Covid-19 has fostered a strong level of industry-wide collaboration in the effort to eradicate it.

In June, Royal Caribbean Group and Norwegian Cruise Line Holdings joined forces to form a Healthy Sail Panel focused on ensuring that health plans given to the US Centers for Disease Control and Prevention encapsulate best insights on health, science and engineering.

The group, which is led by former Utah governor Mike Leavitt and physician Dr Scott Gottlieb as co-chairmen, was due to offer initial recommendations by the end of August as an "open-source" collaboration.

Other industry stakeholders have formed similar collaborations.

Finnish naval architecture company Foreship has devised Project Hygiea, an initiative that seeks to limit the presence and spread of the coronavirus and other pathogens on passengerships in order to get the cruise sector back up and running.

It combines Foreship’s vessel-design expertise with the knowledge of medical professionals and other industry stakeholders to formulate a strategy to tackles the crisis.

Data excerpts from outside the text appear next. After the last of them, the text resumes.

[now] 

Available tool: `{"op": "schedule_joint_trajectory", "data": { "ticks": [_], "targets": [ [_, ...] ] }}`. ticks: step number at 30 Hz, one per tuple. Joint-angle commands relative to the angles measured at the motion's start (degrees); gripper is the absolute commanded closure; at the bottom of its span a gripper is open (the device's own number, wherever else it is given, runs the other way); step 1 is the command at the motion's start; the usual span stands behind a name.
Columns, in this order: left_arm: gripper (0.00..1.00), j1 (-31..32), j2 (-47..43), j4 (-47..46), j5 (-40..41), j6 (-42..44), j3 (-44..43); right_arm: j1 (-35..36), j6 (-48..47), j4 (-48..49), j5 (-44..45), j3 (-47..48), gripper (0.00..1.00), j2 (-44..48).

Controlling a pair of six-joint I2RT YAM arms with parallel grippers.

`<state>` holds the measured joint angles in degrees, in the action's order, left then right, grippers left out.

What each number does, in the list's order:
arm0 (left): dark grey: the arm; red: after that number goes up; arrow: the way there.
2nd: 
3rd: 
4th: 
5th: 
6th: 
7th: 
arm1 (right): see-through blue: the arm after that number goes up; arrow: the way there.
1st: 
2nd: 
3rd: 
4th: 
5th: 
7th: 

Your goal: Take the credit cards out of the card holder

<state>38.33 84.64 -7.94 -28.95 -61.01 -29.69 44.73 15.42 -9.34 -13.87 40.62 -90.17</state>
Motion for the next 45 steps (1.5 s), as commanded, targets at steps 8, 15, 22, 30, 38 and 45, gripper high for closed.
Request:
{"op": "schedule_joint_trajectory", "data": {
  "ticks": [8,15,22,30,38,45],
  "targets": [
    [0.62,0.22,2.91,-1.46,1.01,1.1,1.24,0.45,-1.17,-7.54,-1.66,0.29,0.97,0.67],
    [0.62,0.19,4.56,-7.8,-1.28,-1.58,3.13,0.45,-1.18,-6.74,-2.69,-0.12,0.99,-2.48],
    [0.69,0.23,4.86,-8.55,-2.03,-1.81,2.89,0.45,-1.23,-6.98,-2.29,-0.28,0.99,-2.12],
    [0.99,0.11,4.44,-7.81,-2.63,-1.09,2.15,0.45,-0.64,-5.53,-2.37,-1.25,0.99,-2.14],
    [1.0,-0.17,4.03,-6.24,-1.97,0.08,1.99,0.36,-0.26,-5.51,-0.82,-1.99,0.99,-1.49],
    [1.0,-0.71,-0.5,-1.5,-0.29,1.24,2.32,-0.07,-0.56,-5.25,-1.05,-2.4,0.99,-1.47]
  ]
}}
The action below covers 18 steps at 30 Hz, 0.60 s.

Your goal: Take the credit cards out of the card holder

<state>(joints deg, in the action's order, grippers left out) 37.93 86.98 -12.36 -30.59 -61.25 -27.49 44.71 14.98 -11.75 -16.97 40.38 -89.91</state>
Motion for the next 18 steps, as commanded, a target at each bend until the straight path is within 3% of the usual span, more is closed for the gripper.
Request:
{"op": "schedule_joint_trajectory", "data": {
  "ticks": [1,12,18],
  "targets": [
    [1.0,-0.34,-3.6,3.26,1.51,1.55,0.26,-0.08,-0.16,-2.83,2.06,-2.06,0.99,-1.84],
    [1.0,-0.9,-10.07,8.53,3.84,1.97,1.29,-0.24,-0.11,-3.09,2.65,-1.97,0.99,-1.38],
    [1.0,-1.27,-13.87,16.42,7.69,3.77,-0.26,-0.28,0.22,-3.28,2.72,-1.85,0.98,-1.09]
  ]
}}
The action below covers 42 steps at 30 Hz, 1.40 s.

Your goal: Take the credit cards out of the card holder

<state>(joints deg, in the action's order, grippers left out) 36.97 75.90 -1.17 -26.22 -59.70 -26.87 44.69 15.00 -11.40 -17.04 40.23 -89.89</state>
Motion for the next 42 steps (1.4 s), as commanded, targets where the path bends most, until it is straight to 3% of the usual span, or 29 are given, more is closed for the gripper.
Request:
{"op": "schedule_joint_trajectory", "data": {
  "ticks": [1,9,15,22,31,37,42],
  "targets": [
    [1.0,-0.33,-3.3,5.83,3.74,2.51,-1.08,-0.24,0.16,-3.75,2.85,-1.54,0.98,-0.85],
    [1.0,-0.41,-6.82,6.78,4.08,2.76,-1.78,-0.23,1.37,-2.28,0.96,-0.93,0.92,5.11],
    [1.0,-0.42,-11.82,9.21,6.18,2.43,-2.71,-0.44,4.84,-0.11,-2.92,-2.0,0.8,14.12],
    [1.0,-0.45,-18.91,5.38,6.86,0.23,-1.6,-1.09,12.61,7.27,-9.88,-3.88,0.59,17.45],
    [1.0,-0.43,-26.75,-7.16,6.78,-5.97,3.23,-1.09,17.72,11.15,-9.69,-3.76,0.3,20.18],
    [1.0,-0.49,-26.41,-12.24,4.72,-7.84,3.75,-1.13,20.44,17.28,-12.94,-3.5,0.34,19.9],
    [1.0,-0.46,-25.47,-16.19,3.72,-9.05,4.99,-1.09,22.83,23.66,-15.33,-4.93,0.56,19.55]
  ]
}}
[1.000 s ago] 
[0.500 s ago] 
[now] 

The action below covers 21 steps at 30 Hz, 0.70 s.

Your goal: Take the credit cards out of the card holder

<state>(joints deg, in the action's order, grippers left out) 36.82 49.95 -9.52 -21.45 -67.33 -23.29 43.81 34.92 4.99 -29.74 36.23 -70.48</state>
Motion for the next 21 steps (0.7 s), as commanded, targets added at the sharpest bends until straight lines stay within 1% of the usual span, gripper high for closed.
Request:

While Covid-19 was the catalyst for the project, its goal is to address the spread of any virus, including the norovirus stomach virus that has been an issue for the cruise sector for many years.

Mattias Jorgensen, vice president of business development at Foreship, said Project Hygiea started as an internal initiative to analyse how the pandemic would affect a vessel from a naval architect’s point of view.

“When we started analysing it internally, we quickly realised that this is something that other people would also benefit from as well, which is why we turned it into an external type of sharing platform,” Jorgensen said.

He insisted that industry collaboration and sharing of information is the only solution in combating the pandemic.

In fact, Jorgensen said the collaboration needs to extend to government authorities and classification societies.

“Government guidance is going to be key because the safety of the passengers is the absolute highest priority for everybody," he said.

"A unified approach for the industry is something that will be extremely important, and I think government bodies will have a major stake in that because they will be the ones lifting the no-sail order. The responsibility weighs heavily on them to say this is what they will or will not approve.”

Collaboration with classification societies is also important, and Jorgensen sees class and naval architects as complementing each other.

“What they are actually certifying are the processes on board that will come as a result of what we are doing, which is looking at the baseline and analysing what can be done,” he said.